ASSIGNMENT: A faithful copy is required: transcribe each line below exactly, minus the pictures.

......

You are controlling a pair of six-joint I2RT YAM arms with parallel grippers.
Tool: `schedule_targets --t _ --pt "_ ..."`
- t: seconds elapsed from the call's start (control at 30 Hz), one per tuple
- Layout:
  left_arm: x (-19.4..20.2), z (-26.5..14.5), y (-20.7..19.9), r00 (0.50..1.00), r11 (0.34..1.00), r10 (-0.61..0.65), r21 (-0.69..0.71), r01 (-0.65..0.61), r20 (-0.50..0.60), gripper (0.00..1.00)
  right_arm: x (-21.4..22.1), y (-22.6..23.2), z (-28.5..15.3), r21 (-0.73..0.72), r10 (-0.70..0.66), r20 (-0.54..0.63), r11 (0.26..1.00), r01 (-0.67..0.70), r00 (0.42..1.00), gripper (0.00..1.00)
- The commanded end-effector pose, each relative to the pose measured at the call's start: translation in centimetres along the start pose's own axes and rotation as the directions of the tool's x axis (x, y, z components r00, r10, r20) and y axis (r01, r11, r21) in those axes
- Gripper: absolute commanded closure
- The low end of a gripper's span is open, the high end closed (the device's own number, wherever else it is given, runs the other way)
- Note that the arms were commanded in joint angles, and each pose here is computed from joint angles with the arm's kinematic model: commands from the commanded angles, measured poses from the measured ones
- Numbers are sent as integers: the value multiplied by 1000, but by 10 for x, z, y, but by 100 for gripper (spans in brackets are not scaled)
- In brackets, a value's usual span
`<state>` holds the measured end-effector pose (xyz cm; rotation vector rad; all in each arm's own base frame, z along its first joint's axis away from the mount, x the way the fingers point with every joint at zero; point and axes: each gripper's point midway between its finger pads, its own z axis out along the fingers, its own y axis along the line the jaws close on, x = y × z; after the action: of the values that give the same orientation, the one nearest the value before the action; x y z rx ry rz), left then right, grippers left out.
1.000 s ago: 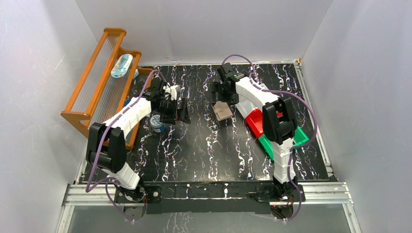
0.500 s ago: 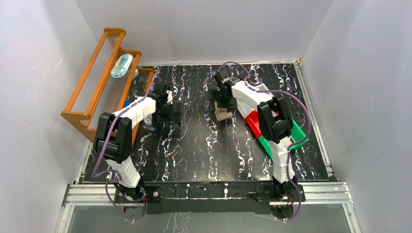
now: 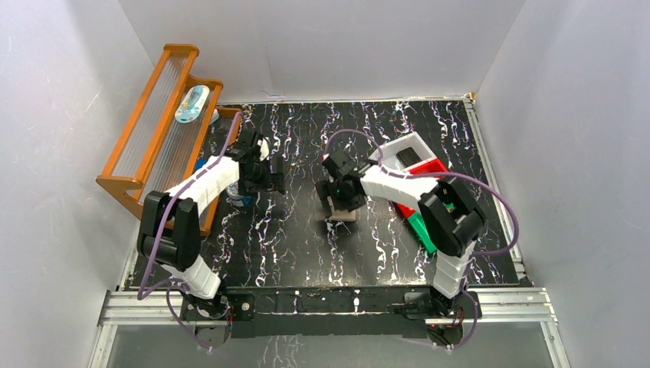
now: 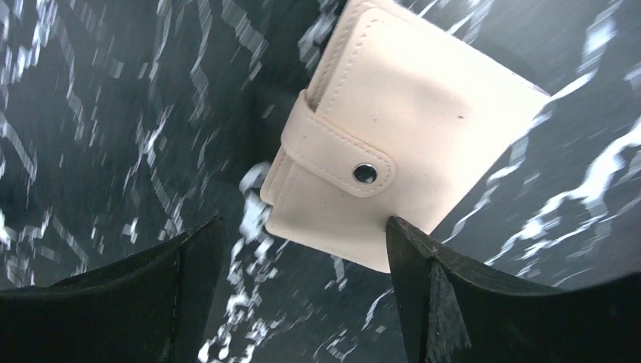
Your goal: Take the credit cards out of the card holder
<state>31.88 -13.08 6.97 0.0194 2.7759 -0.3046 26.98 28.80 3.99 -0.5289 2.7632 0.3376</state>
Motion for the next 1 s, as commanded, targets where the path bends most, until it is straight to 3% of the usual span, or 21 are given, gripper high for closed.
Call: schedule_targets --t 0.0,0.13,0.2,0.3,0.37,0.43,0.6,0.8,0.97 --pt "-10 -25 -14 996 997 -22 78 16 85 2 76 38 -16 -84 -22 -143 996 10 990 16" --pt "-17 -38 -20 988 993 -36 113 19 148 2 70 61 -59 -135 -68 -28 989 64 997 14" --pt "-22 -45 -21 980 992 -47 121 23 192 2 44 46 -82 -34 -25 103 999 28 994 5" --pt "-30 -56 -25 968 990 -56 138 22 245 2 7 4 -119 167 48 299 981 -102 953 2" --pt "-34 -63 -27 962 988 -56 151 15 268 2 -10 -35 -141 293 108 413 924 -244 905 2" --pt "-36 -68 -28 955 988 -53 156 7 291 2 -24 -70 -156 322 201 484 864 -387 852 2" --pt "-41 -81 -6 921 996 -82 55 66 380 2 -45 -139 -156 206 493 505 728 -653 709 2" --pt "-39 -95 -3 899 996 -83 55 65 431 2 -42 -186 -138 210 656 510 533 -820 557 6" --pt "-32 -96 -3 899 994 -101 72 77 425 2 -37 -203 -117 226 727 465 454 -862 505 10"
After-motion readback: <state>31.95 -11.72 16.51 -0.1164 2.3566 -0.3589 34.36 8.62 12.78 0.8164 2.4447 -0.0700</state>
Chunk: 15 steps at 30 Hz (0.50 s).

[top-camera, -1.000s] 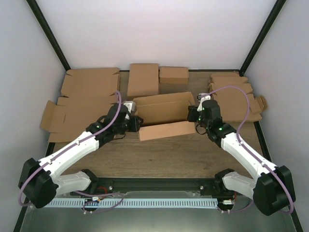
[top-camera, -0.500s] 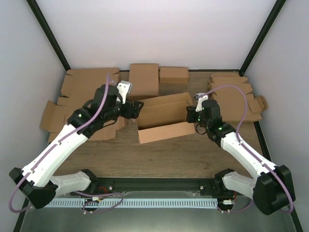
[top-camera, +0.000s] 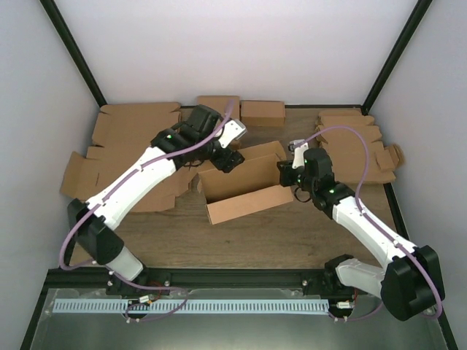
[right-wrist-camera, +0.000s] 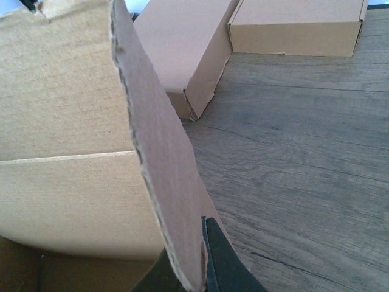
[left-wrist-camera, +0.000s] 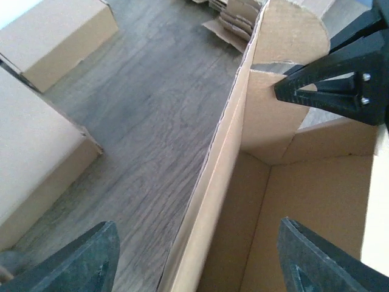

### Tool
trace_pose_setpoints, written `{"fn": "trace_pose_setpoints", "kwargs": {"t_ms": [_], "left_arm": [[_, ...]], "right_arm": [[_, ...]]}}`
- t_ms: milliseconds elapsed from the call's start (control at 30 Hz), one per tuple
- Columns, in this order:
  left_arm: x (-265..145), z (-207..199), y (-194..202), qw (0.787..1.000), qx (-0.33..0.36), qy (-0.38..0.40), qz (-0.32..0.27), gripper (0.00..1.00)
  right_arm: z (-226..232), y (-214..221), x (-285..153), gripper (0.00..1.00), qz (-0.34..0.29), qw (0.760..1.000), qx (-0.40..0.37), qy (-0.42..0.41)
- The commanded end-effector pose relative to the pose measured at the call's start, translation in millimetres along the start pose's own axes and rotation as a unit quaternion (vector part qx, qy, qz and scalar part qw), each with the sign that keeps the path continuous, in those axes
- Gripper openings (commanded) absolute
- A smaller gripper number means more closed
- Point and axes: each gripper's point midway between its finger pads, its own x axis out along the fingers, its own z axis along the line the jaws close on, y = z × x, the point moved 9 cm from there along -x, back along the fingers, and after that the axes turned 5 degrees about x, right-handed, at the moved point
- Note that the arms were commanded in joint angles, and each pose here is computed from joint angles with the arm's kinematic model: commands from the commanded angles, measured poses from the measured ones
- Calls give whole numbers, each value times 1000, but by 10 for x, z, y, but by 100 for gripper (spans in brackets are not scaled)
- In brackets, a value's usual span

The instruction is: Fold the paper box

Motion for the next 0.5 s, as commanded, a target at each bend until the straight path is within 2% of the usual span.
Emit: {"fn": "trace_pose_setpoints", "kwargs": {"t_ms": [0,100,133,267,367,467], "left_arm": [[116,-19,-69,999,28,34,7,71],[204,-24,-34,998,28,45,18,65],[232,-27,-16,998,27,49,23,60],[329,-35,44,997,21,62,40,26],[375,-34,78,997,17,64,51,4],[423,-45,126,996,14,69,57,4]], "right_arm": [[44,66,24,1,40,999,-10,-12],[43,64,24,1,40,999,-11,-11],[42,62,25,1,39,999,-10,-10],[48,55,23,1,38,999,-9,-12],[50,40,35,7,43,999,-8,-9],[73,-4,34,13,51,999,-7,-10]]}}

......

WRITTEN ANSWER:
You are controlling a pair of six-joint I2RT YAM arms with parallel grippers.
Tool: `schedule_targets --t _ --pt "_ ..."`
- t: seconds elapsed from the call's start (control at 30 Hz), one per tuple
- Layout:
  left_arm: x (-19.4..20.2), z (-26.5..14.5), y (-20.7..19.9), r00 (0.50..1.00), r11 (0.34..1.00), r10 (-0.61..0.65), r21 (-0.69..0.71), r01 (-0.65..0.61), r20 (-0.50..0.60), gripper (0.00..1.00)
  right_arm: x (-21.4..22.1), y (-22.6..23.2), z (-28.5..15.3), r21 (-0.73..0.72), r10 (-0.70..0.66), r20 (-0.54..0.63), r11 (0.26..1.00), r01 (-0.67..0.70), r00 (0.42..1.00), gripper (0.00..1.00)
- The commanded end-effector pose, each relative to the pose measured at the call's start: translation in centimetres along the start pose's own axes and rotation as the directions of the tool's x axis (x, y, z components r00, r10, r20) and y axis (r01, r11, r21) in those axes
- Gripper: absolute commanded closure
- The low end of a gripper's span is open, the high end closed (the device's own number, wherever else it is given, runs the other way)
- Note that the arms were commanded in joint angles, and each pose here is computed from joint angles with the arm's kinematic model: commands from the commanded angles, measured poses from the measured ones
- Numbers are sent as integers: the value multiplied by 1000, but by 10 for x, z, y, but by 100 for gripper (spans in brackets are not scaled)
- In brackets, a value's usual span
`<state>` holds the measured end-effector pose (xyz cm; rotation vector rad; all in each arm's own base frame, z along its first joint's axis away from the mount, x the way the fingers point with every joint at zero; point and axes: each gripper's point midway between its finger pads, its own z axis out along the fingers, its own y axis along the line the jaws close on, x = y × z; after the action: of the values that give the same orientation, the one nearest the value before the action; x y z rx ry rz), left then right, grippers left out.
1.000 s ago: 
0.500 s ago: 
now: 
now: 
Your goal: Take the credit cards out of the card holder
<state>31.88 -13.08 6.97 0.0194 2.7759 -0.3046 26.98 28.80 3.99 -0.5289 2.7632 0.3376</state>
Motion for the next 1 s, as commanded, targets where the path bends most, until it is straight to 3% of the usual span, or 21 are given, gripper high for closed.
Call: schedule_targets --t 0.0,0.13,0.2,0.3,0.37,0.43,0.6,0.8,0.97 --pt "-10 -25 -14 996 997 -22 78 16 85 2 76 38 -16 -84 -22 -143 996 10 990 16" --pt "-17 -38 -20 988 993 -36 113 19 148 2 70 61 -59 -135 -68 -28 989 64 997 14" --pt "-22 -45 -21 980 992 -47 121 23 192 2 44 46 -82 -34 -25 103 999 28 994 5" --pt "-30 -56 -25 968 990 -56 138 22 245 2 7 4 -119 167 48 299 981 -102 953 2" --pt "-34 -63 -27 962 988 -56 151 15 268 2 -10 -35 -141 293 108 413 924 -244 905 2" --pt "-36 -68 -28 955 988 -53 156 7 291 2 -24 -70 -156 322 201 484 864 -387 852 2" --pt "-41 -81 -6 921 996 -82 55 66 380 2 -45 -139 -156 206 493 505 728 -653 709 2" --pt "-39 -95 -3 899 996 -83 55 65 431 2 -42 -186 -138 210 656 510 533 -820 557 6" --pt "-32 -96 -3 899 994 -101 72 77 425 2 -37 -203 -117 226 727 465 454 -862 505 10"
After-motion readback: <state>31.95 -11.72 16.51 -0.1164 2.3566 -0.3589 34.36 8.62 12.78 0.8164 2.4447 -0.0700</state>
Chunk: 15 steps at 30 Hz (0.50 s).

[top-camera, -1.000s] 
[top-camera, -0.500s] 
[top-camera, +0.000s] 
[right-wrist-camera, +0.000s] 
[left-wrist-camera, +0.000s] 

### Tool
trace_pose_setpoints, written `{"fn": "trace_pose_setpoints", "kwargs": {"t_ms": [_], "left_arm": [[_, ...]], "right_arm": [[_, ...]]}}`
- t_ms: milliseconds elapsed from the call's start (control at 30 Hz), one per tuple
- Columns, in this order:
  left_arm: x (-265..145), z (-207..199), y (-194..202), qw (0.787..1.000), qx (-0.33..0.36), qy (-0.38..0.40), qz (-0.32..0.27), gripper (0.00..1.00)
  right_arm: z (-226..232), y (-214..221), x (-285..153), gripper (0.00..1.00), qz (-0.34..0.29), qw (0.760..1.000), qx (-0.40..0.37), qy (-0.42..0.41)
- The commanded end-effector pose relative to the pose measured at the call's start, translation in millimetres along the start pose's own axes and rotation as a unit quaternion (vector part qx, qy, qz and scalar part qw), each with the sign that keeps the path continuous, in those axes
- Gripper openings (commanded) absolute
- A smaller gripper number means more closed
- Point and axes: each gripper's point midway between its finger pads, its own x axis out along the fingers, its own z axis along the line the jaws close on, y = z × x, the point moved 9 cm from there along -x, back along the fingers, and after that the axes turned 5 degrees about x, right-handed, at the moved point
- Note that the arms were commanded in joint angles, and each pose here is computed from joint angles with the arm's kinematic model: commands from the commanded angles, measured poses from the measured ones
- Calls give whole numbers, each value times 1000, but by 10 for x, z, y, but by 100 for gripper (spans in brackets are not scaled)
- In brackets, a value's usual span

The instruction is: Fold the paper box

Motion for the next 0.5 s, as commanded, a target at each bend until the straight path is within 2% of the usual span.
Emit: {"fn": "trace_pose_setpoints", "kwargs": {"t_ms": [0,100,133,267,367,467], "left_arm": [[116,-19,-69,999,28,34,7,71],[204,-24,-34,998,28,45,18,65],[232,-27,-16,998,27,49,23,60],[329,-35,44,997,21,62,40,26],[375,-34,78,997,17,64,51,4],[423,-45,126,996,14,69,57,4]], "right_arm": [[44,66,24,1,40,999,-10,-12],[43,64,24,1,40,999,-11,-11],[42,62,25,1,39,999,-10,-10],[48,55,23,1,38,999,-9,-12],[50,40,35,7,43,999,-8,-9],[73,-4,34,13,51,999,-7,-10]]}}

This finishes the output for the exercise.